- **WORK INSTRUCTIONS**: Scan the entries below and return each line that contains "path".

- **EXERCISE MATERIALS**:
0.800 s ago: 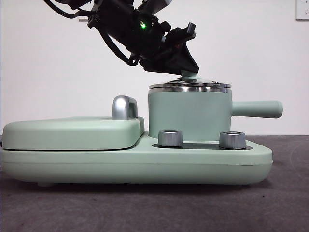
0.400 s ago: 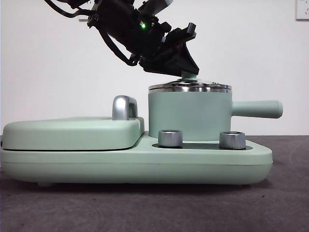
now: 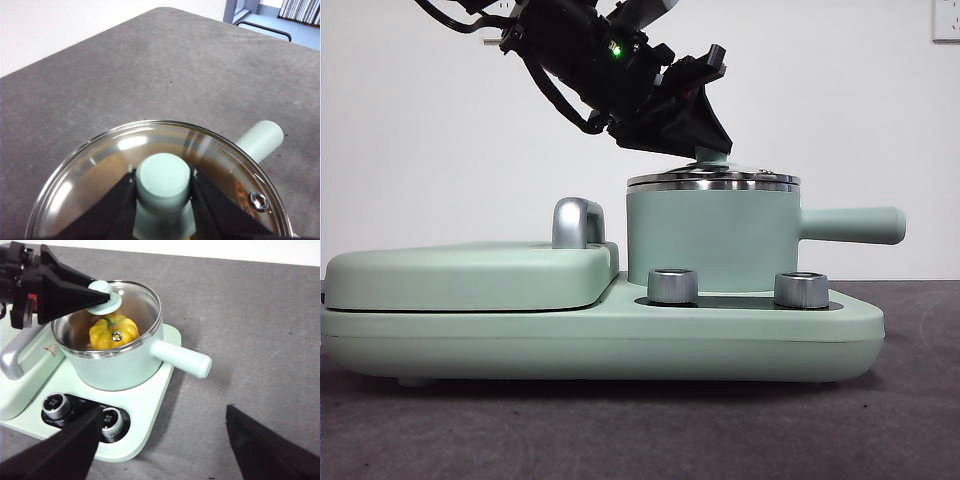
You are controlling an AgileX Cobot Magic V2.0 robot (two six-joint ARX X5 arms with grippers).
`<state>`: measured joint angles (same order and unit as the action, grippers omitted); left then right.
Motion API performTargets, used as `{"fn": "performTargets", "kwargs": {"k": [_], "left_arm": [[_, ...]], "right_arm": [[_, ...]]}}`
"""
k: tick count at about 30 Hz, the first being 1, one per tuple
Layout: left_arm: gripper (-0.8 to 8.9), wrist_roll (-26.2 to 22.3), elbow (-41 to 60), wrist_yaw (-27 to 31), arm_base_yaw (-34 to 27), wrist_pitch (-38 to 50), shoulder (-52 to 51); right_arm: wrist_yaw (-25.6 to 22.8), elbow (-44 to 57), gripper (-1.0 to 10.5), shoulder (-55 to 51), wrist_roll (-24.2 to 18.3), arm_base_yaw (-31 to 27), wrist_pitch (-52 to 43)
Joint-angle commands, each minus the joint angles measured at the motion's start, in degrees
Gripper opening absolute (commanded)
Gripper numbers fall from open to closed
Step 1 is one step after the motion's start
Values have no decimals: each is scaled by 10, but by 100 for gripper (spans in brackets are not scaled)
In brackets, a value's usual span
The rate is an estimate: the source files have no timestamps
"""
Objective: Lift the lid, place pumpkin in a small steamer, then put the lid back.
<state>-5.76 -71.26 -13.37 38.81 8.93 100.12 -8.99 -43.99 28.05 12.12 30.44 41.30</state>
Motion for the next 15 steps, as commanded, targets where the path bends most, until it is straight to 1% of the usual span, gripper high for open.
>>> {"fn": "performTargets", "kwargs": {"k": [1, 3, 7, 9, 15], "left_arm": [[181, 5, -15, 1, 5, 4, -2], [229, 5, -15, 1, 5, 4, -2], [238, 6, -15, 1, 5, 4, -3], [280, 12, -15, 1, 5, 3, -6], [286, 51, -15, 0, -5, -44, -39]], "right_arm": [[-1, -2, 377, 3, 5, 5, -5], [-1, -2, 377, 3, 5, 5, -5], [-1, -2, 377, 3, 5, 5, -5], [-1, -2, 377, 3, 5, 5, -5], [0, -2, 377, 3, 5, 5, -6]]}}
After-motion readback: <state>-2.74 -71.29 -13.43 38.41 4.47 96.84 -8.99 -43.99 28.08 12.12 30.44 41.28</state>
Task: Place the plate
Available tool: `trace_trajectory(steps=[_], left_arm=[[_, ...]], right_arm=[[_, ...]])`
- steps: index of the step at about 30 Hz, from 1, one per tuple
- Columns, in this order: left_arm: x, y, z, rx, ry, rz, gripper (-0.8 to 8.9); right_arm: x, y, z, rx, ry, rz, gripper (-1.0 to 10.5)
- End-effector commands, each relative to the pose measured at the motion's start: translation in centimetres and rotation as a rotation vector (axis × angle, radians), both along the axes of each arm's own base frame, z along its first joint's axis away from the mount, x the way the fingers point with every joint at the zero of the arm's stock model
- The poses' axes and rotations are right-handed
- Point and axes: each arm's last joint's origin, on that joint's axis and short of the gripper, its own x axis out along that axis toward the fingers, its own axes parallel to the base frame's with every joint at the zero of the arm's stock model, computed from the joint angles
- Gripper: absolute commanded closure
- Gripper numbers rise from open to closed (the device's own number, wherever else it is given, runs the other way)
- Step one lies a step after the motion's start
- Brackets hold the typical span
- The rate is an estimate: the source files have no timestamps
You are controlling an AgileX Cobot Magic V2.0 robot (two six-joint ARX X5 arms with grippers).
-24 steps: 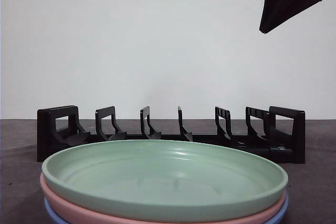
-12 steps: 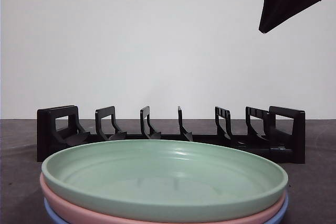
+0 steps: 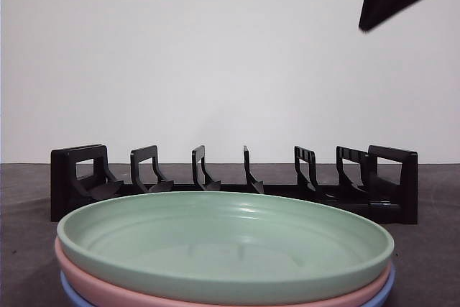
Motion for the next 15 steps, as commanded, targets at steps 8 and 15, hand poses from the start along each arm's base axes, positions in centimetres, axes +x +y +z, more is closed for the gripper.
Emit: trace_trajectory(steps=[8,15], left_arm=[[0.1,0.0,-0.5,0.001,0.007,0.0,8.06],[0.1,0.0,-0.5,0.001,0.007,0.0,8.06]], right_arm=[[-4.3,-4.5,0.3,-0.007,-0.303,-0.081,9.2],[-10.1,-7.6,-6.5,0.057,-0.526,-0.227,9.2]])
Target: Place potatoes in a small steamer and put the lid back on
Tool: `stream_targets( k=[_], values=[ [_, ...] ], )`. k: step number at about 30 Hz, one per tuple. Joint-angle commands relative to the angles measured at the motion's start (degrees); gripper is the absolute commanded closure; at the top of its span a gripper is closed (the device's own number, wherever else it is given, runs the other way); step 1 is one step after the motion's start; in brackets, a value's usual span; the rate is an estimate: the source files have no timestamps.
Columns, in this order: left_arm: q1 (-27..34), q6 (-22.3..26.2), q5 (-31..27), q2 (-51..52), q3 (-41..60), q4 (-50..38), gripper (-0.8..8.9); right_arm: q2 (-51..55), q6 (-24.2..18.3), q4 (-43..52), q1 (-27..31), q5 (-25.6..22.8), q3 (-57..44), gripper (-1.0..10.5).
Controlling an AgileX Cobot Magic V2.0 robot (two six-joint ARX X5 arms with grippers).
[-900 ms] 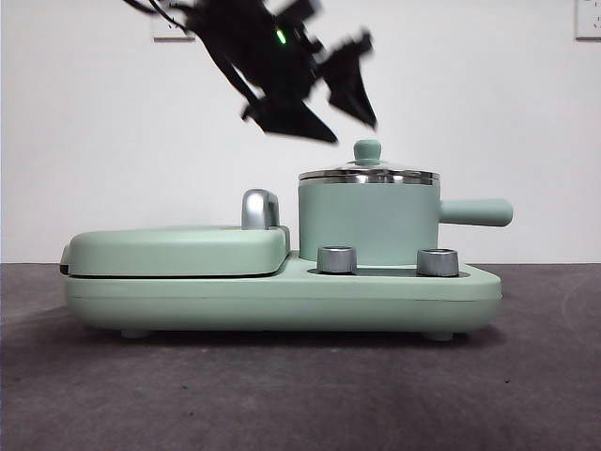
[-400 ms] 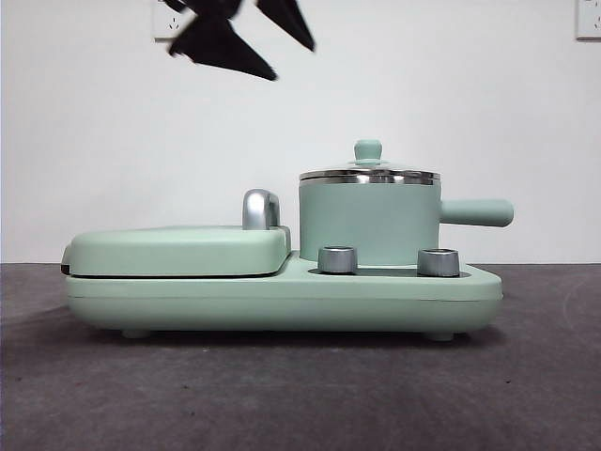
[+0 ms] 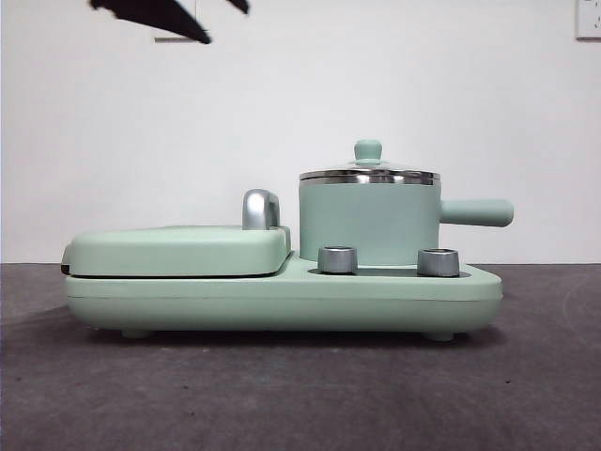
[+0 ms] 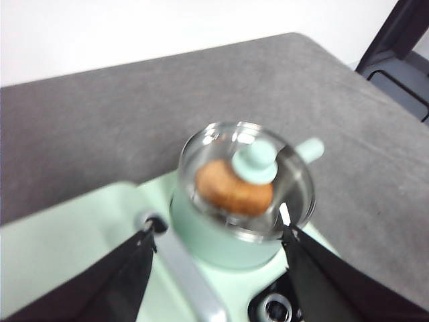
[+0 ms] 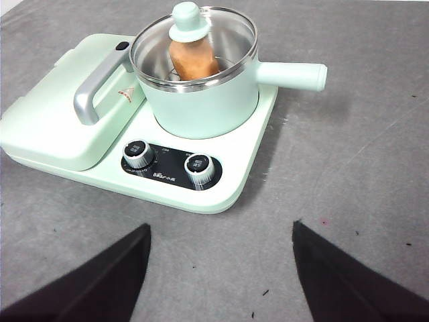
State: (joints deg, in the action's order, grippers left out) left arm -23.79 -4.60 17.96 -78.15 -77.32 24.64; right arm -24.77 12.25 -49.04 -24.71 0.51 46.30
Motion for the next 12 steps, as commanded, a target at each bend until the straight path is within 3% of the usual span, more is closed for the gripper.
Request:
stream_targets(
  k=[1, 12],
  values=[
    [0.44, 0.57, 0.09, 3.50, 4.42, -0.57, 5.03, -0.24, 0.13, 0.46, -0.33, 1.07, 0.17, 6.2],
    [1.77, -7.34, 0.04, 24.98, 29.38, -5.22, 5.03, -4.07, -2.49, 0.50, -0.33, 4.17, 0.17, 6.2]
  ],
)
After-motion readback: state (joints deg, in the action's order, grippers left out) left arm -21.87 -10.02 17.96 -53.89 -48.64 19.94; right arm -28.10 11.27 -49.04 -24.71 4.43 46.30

- **RESPONSE BOX**:
Motion for the next 15 steps, as commanded, targets where the path bends most, until it is straight to 1% of the usual span, gripper high for open.
Motion for the next 12 steps, as commanded, a target at each bend until the straight path is within 3% of the usual span, more is closed for the gripper.

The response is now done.